Blake Masters, a twice-failed US congressional candidate once backed by Palantir cofounder Peter Thiel and endorsed by Trump, called for RICO investigations into nongovernmental organizations as a result of the shooting.
“Left-wing violence is out of control, and it’s not random,” Masters posted on X. “Either we destroy the NGO/donor patronage network that enables and foments it, or it will destroy us.”
Masters was quoting a post from right-wing podcaster and conspiracy theorist Mike Cernovich, who blamed the shooting on the left. “Congressional hearings now,” Cernovich posted on X. “Every billionaire funding far left wing extremism. Soros, Bill Gates, Reid Hoffman. Massive RICO investigations now.”
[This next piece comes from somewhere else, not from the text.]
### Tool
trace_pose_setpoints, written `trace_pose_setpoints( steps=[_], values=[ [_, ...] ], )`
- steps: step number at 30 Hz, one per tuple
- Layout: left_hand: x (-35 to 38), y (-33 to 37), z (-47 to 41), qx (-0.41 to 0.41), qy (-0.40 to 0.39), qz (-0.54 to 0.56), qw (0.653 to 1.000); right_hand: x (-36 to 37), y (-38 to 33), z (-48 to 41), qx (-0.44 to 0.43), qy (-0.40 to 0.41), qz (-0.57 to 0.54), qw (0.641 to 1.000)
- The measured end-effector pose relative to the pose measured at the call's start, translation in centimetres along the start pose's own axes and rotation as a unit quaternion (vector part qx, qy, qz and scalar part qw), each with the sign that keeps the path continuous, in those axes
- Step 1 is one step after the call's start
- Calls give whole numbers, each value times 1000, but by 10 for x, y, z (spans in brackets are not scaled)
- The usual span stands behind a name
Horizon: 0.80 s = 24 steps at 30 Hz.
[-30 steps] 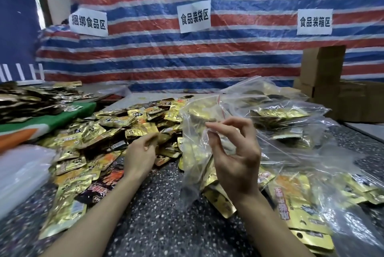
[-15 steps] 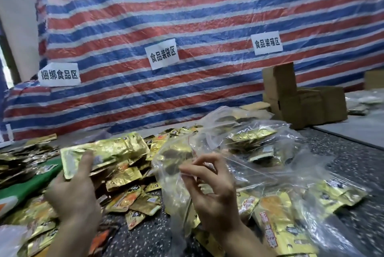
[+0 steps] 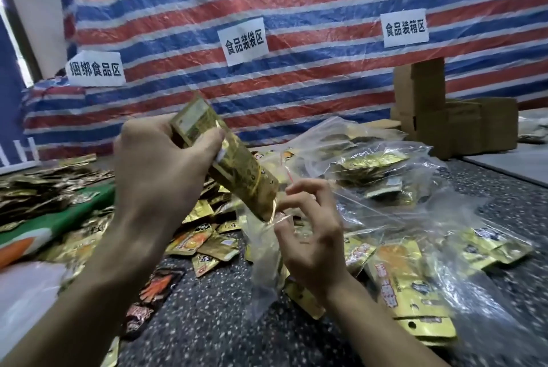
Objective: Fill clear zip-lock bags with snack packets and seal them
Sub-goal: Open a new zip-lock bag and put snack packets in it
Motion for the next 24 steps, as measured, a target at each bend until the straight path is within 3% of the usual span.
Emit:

Chaya Raichik, who operates the anti-LGBTQ account Libs of TikTok, simply wrote: “THIS IS WAR.”
On fringe platforms like Trump’s own Truth Social and The Donald, the rabidly pro-Trump message board that was responsible for some of the planning of the January 6, 2021, attack on the Capitol, numerous users echoed Jones’ comments about war.
“War is coming,” one user of The Donald wrote on a thread dedicated to Kirk’s shooting. “War is here,” another responded.
Another user of The Donald wrote in the same thread: “Civil War is coming … this will give the left the blowback they’ve been begging white people for so they can play the victim and justify white genocide.”